### Directions
This task calls for every line of the material to be output verbatim.

### Dataset extract
┄┄┄┄┄┄┄┄┄┄

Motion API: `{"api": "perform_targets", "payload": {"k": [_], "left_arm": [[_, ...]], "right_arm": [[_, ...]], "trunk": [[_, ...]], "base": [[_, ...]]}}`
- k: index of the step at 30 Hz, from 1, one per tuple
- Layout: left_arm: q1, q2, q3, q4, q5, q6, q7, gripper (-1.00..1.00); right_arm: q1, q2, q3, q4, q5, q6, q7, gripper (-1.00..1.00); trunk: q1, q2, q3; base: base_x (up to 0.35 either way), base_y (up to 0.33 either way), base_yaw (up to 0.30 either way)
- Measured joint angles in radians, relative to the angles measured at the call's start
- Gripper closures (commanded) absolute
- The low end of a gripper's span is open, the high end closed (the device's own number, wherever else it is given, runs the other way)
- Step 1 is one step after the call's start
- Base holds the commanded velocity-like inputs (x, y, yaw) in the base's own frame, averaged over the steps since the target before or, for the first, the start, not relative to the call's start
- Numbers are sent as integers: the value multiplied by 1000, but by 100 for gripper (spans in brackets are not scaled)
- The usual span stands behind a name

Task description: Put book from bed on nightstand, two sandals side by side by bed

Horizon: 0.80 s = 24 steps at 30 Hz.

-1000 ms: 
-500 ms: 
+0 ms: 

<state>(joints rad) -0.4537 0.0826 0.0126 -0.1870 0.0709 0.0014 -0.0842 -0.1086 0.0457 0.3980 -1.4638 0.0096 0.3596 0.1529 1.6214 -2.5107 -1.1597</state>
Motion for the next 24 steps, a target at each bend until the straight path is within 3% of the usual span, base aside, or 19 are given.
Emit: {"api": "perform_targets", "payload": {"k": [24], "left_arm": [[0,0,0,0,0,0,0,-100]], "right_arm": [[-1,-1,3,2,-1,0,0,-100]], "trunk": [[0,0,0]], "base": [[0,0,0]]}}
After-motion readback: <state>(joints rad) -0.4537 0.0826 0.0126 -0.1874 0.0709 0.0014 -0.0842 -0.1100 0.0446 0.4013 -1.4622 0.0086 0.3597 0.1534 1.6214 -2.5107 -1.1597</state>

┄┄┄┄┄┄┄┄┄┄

### Response to the task
Motion API: `{"api": "perform_targets", "payload": {"k": [_], "left_arm": [[_, ...]], "right_arm": [[_, ...]], "trunk": [[_, ...]], "base": [[_, ...]]}}`
- k: index of the step at 30 Hz, from 1, one per tuple
- Layout: left_arm: q1, q2, q3, q4, q5, q6, q7, gripper (-1.00..1.00); right_arm: q1, q2, q3, q4, q5, q6, q7, gripper (-1.00..1.00); trunk: q1, q2, q3; base: base_x (up to 0.35 either way), base_y (up to 0.33 either way), base_yaw (up to 0.30 either way)
- Measured joint angles in radians, relative to the angles measured at the call's start
- Gripper closures (commanded) absolute
- The low end of a gripper's span is open, the high end closed (the device's own number, wherever else it is given, runs the other way)
- Step 1 is one step after the call's start
- Base holds the commanded velocity-like inputs (x, y, yaw) in the base's own frame, averaged over the steps since the target before or, for the first, the start, not relative to the call's start
- Numbers are sent as integers: the value multiplied by 1000, but by 100 for gripper (spans in brackets are not scaled)
- The usual span stands behind a name

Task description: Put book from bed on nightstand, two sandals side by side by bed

Horizon: 0.80 s = 24 steps at 30 Hz.

-1000 ms: 
-500 ms: 
+0 ms: 

<state>(joints rad) -0.4537 0.0826 0.0126 -0.1870 0.0709 0.0014 -0.0842 -0.1086 0.0457 0.3980 -1.4638 0.0096 0.3596 0.1529 1.6214 -2.5107 -1.1597</state>
Motion for the next 24 steps, a target at each bend until the straight path is within 3% of the usual span, base aside, or 19 are given.
Emit: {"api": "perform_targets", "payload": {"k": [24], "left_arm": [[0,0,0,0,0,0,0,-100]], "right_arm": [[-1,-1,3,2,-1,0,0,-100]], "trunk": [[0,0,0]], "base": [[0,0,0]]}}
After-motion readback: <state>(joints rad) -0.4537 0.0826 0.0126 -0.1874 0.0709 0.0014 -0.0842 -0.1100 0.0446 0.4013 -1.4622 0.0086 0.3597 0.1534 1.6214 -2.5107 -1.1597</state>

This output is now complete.